Como os posts do Projeto 198 Livros acabam ficando muito tempo no rascunho antes de serem publicados, eles saem aqui passado um tempo desde que li o livro. No caso de Um Defeito de Cor, isso significa que quem me acompanha em outros espaços já me ouviu falar muito sobre ele, que foi uma das melhores leituras que fiz no ano em que o li e entra na minha lista dos melhores romances brasileiros (junto com Grande Sertão: Veredas, do Guimarães Rosa, e Crônica da Casa Assassinada, do Lucio Cardoso, caso você tenha ficado curioso).

Mas tem um ponto em que nenhum outro iguala-se a ele para mim: Um Defeito de Cor foi o livro que mais me ensinou sobre a Historia do Brasil. Não sei como é o ensino nas escolas hoje, mas eu saí do colégio no ano 2000 e não hesito em dizer que com esse livro aprendi mais sobre o meu próprio país do que em todas as aulas de História que tive.

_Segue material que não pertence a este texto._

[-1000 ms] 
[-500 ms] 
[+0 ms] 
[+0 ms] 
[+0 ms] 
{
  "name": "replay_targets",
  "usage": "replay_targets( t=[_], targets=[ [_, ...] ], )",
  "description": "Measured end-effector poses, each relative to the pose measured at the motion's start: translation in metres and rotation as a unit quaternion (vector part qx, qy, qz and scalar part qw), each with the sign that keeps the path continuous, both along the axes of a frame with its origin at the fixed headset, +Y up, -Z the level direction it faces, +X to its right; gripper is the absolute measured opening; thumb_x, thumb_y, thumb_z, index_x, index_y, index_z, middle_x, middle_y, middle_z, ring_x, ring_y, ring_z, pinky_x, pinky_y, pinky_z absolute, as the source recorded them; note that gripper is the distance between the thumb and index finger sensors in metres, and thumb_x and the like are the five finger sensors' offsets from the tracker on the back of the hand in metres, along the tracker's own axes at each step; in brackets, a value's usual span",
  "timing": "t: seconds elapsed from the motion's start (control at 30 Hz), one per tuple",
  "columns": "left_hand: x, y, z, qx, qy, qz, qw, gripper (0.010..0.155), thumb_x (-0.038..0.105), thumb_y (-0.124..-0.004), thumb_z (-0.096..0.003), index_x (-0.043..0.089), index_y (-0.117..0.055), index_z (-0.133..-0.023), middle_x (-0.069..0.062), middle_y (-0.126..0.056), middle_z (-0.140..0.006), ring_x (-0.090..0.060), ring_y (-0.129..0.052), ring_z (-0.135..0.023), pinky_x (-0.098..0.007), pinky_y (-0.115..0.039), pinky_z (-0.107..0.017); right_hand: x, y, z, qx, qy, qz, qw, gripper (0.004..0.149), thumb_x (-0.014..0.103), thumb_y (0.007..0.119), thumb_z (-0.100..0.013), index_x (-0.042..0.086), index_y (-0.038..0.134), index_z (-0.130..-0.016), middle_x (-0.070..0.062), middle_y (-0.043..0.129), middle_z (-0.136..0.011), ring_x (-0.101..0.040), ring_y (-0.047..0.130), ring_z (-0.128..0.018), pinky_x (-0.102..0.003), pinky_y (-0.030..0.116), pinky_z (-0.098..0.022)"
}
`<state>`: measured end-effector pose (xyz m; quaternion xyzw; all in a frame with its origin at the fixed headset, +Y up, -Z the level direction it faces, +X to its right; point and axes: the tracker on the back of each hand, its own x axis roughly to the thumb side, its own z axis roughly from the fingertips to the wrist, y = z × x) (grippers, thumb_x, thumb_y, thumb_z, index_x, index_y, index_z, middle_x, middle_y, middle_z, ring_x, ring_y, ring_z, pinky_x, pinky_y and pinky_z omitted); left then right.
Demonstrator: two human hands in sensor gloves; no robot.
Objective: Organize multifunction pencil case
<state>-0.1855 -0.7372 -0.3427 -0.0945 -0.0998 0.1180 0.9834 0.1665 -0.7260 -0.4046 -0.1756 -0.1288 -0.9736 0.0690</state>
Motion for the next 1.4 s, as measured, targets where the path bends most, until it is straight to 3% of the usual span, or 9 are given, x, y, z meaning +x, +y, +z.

A situação dos escravizados contada por Ana Maria Gonçalves desmente a narrativa que ouvi naqueles anos, que os descrevia como passivos frente à escravidão e então bondosamente libertados pela Lei Áurea.

Espero muito que a História contada nas salas de aula hoje seja diferente e que os atuais alunos não demorem tanto como eu para conhecer a verdadeira realidade do negros trazidos à força para o Brasil. Que saibamos sim da exploração e das atrocidades, mas que também conheçamos os atos de resistência e de organização, além da rica cultura, incluindo as religiões de matriz africana.

Um Defeito de Cor foi publicado originalmente em 2006, pela Editora Record.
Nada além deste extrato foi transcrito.